1

I have two functions, both are similar to this:

void Bit_Delay()
{
    //this is a tuned tight loop for 8 MHz to generate timings for 9600 baud
    volatile char z = 12;
    
    while(z)
    {
        z++;
        z++;
        z++;
        z++;
        z -= 5;
    }
}

(The second function is analogous instead it uses 18 instead of 12 for the counter).

The code works flawlessly as it is (with z appearing locally to each function internally), but I'm trying to cram a little more functionality into my executable before I hit the (horribly) limited FLASH memory available.

My thought was to promote the z variable to be a global one (a volatile static). Because these two functions are effectively atomic operations (it's a single-threaded CPU and there are no interrupts at play to interfere), I figured that these two functions could share the single variable, thus saving a tiny bit of stack manipulation.

This didn't work.
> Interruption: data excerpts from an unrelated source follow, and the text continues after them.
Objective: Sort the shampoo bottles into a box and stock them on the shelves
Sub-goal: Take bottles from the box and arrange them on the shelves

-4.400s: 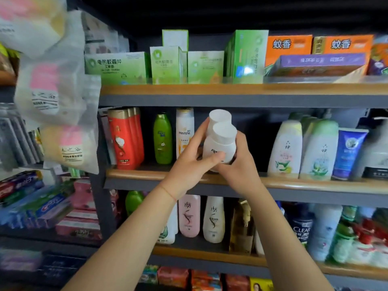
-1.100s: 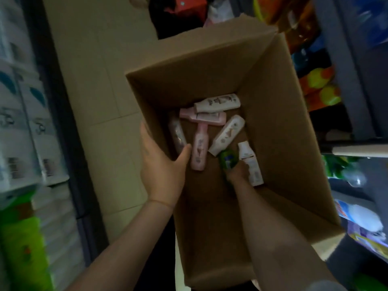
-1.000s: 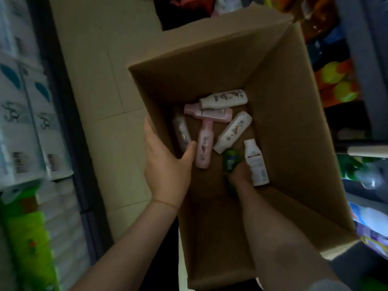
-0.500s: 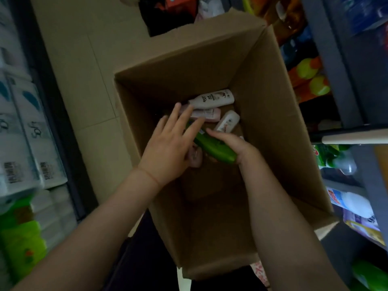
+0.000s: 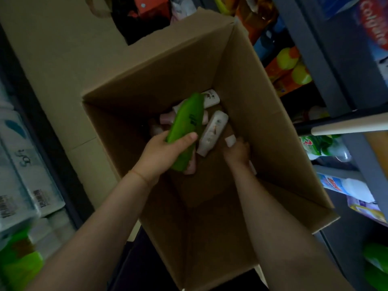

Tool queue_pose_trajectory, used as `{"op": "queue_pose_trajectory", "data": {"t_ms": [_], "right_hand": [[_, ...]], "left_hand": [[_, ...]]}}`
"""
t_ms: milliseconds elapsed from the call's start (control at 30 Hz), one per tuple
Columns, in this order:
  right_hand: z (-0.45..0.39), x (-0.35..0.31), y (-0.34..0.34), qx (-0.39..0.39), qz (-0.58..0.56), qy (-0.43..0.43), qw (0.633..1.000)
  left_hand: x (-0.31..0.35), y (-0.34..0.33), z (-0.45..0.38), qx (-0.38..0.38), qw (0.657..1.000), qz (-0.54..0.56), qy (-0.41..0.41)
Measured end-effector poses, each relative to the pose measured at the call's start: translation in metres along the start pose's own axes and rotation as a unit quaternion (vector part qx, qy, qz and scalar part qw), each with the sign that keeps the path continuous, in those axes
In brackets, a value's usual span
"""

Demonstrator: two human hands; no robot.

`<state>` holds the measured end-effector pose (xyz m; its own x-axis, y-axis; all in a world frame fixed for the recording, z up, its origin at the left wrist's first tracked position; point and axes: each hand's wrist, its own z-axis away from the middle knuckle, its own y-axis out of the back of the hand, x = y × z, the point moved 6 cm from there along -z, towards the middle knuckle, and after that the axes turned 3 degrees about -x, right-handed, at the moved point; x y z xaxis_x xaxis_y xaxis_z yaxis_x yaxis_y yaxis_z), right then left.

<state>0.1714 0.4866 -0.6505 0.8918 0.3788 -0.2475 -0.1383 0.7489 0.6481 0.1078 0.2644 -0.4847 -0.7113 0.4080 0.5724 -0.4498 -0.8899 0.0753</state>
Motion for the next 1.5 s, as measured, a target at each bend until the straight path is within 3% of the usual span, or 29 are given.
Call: {"op": "queue_pose_trajectory", "data": {"t_ms": [67, 200, 333, 400, 500, 633, 767, 933, 1033, 1133, 1367, 1500], "right_hand": [[-0.006, 0.028, -0.012, 0.001, 0.079, -0.028, 0.996], [-0.015, 0.049, -0.03, 0.015, 0.216, -0.009, 0.976], [-0.017, 0.063, -0.043, -0.033, 0.183, -0.05, 0.981], [-0.008, 0.057, -0.05, -0.071, 0.103, -0.044, 0.991], [0.013, 0.028, -0.043, -0.116, -0.136, -0.058, 0.982], [0.059, -0.032, -0.001, -0.21, -0.31, -0.044, 0.926], [0.14, -0.083, 0.074, -0.261, -0.477, 0.025, 0.839], [0.262, -0.118, 0.186, -0.15, -0.51, 0.156, 0.833], [0.33, -0.122, 0.242, -0.065, -0.486, 0.208, 0.846], [0.381, -0.111, 0.288, 0.001, -0.499, 0.236, 0.834], [0.486, -0.029, 0.375, 0.088, -0.5, 0.333, 0.794], [0.54, 0.035, 0.429, 0.154, -0.478, 0.389, 0.772]], "left_hand": [[-0.003, 0.001, -0.001, 0.007, 0.998, 0.062, 0.033], [0.001, 0.008, -0.008, 0.016, 0.996, 0.08, 0.02], [-0.001, 0.005, -0.008, 0.005, 0.996, 0.085, 0.004], [-0.003, 0.006, -0.009, 0.021, 0.997, 0.078, -0.004], [-0.001, 0.007, -0.008, 0.017, 0.995, 0.099, -0.018], [0.014, 0.005, 0.009, -0.014, 0.987, 0.15, -0.048], [0.053, 0.007, 0.055, -0.045, 0.972, 0.208, -0.104], [0.131, 0.001, 0.132, -0.066, 0.957, 0.214, -0.186], [0.176, -0.012, 0.185, -0.087, 0.946, 0.213, -0.23], [0.206, -0.033, 0.237, -0.123, 0.932, 0.225, -0.255], [0.224, -0.111, 0.373, -0.16, 0.898, 0.152, -0.38], [0.229, -0.179, 0.446, -0.234, 0.859, 0.122, -0.439]]}}
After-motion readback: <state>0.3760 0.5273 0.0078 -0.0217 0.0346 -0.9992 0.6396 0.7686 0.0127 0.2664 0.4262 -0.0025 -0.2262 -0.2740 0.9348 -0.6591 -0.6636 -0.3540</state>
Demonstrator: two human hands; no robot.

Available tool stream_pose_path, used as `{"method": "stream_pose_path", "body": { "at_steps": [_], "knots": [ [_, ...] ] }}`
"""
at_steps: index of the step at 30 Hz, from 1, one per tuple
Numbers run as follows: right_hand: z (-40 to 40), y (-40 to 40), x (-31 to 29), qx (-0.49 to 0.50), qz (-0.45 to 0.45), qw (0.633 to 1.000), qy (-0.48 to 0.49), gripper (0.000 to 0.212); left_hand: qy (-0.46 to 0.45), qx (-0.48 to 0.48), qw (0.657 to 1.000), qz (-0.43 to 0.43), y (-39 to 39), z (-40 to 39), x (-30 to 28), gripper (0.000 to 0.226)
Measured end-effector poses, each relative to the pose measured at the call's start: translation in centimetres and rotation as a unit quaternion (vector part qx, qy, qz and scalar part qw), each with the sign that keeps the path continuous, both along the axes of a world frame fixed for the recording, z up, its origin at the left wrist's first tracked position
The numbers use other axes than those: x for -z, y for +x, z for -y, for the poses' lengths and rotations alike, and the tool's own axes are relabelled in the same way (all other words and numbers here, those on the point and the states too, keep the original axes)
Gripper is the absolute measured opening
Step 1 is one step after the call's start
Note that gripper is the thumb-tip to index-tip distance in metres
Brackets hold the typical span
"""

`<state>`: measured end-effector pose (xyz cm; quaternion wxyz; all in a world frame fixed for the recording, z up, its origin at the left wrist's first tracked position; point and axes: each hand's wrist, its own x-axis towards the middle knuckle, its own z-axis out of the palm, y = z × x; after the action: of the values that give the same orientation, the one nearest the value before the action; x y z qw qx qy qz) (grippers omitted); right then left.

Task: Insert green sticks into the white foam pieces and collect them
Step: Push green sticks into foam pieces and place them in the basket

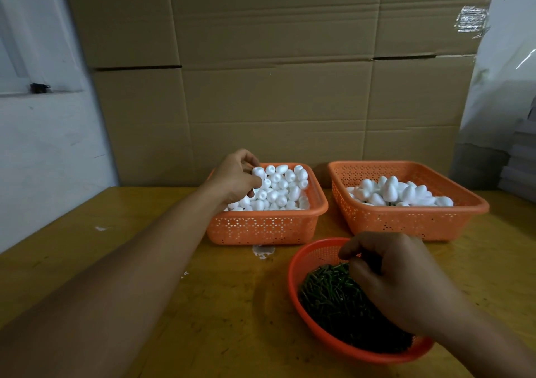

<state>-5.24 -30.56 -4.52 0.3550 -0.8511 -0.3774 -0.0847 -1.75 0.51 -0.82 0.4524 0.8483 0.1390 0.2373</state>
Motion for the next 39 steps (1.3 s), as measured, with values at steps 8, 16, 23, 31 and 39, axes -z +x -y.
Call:
{"method": "stream_pose_path", "body": {
  "at_steps": [8,16,23,31,39],
  "knots": [
    [-0.2,-0.2,-0.4,0.022,0.017,0.995,-0.099,0.004,0.037,0.077,0.991,0.101,-4.9,4.3,-0.3,0.033],
    [-0.1,-0.5,-0.6,0.029,0.019,0.964,-0.263,0.037,-0.054,0.233,0.969,0.068,-8.8,8.2,2.0,0.037],
    [-0.3,-0.7,-0.4,0.032,0.027,0.943,-0.329,0.039,-0.041,0.313,0.946,0.072,-10.2,10.4,3.8,0.029],
    [-0.5,-0.6,-0.2,-0.002,0.01,0.941,-0.339,0.03,-0.151,0.3,0.939,0.071,-10.5,10.9,4.0,0.02],
    [-0.8,-0.6,0.2,-0.01,0.017,0.944,-0.33,0.02,-0.351,0.295,0.888,0.043,-10.5,11.5,4.2,0.034]
  ]
}}
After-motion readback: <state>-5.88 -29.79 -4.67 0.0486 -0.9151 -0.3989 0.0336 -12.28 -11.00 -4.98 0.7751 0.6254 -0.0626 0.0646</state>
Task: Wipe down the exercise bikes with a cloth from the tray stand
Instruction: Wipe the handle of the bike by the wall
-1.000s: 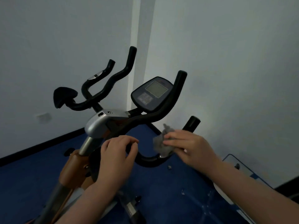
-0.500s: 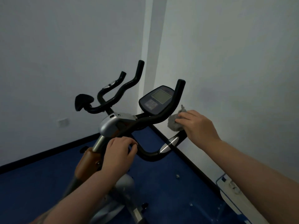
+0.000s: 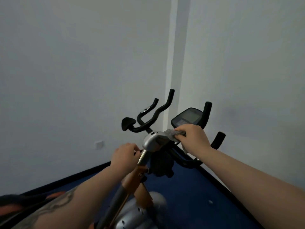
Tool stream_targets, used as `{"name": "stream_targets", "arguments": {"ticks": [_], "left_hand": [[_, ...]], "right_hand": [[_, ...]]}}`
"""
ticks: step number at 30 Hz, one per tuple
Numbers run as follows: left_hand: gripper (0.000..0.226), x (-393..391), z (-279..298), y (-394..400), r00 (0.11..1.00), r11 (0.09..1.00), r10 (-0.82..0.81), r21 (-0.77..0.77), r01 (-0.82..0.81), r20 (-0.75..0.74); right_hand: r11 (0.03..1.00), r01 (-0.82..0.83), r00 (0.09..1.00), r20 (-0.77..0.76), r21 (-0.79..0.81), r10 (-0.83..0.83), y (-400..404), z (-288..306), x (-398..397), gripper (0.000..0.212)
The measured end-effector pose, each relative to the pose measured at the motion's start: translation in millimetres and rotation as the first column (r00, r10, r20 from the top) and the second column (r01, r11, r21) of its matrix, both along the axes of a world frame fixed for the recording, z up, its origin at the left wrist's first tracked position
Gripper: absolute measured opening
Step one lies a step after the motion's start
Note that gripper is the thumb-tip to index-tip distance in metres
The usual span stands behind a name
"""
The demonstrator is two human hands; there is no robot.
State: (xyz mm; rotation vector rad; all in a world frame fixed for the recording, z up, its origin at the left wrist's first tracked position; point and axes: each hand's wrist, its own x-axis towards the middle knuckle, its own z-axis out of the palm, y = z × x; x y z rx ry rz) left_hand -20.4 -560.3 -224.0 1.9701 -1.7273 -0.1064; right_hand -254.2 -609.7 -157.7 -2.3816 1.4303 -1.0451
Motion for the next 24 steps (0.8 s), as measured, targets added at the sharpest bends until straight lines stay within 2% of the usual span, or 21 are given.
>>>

It is clear that the compiler is optimising-out much of the code related to z completely! The code then fails to function properly (running far too fast), and the size of the compiled binary drops to about 50% or so.

I realised that I needed the z variable to be marked volatile to prevent the compiler from removing code it knows is counting a fixed (and thus reducible to a constant) number each time.

Question:

Can I optimise this any further, and trick the compiler into keeping both functions intact? I'm compiling with "-Os" (optimise for small binary).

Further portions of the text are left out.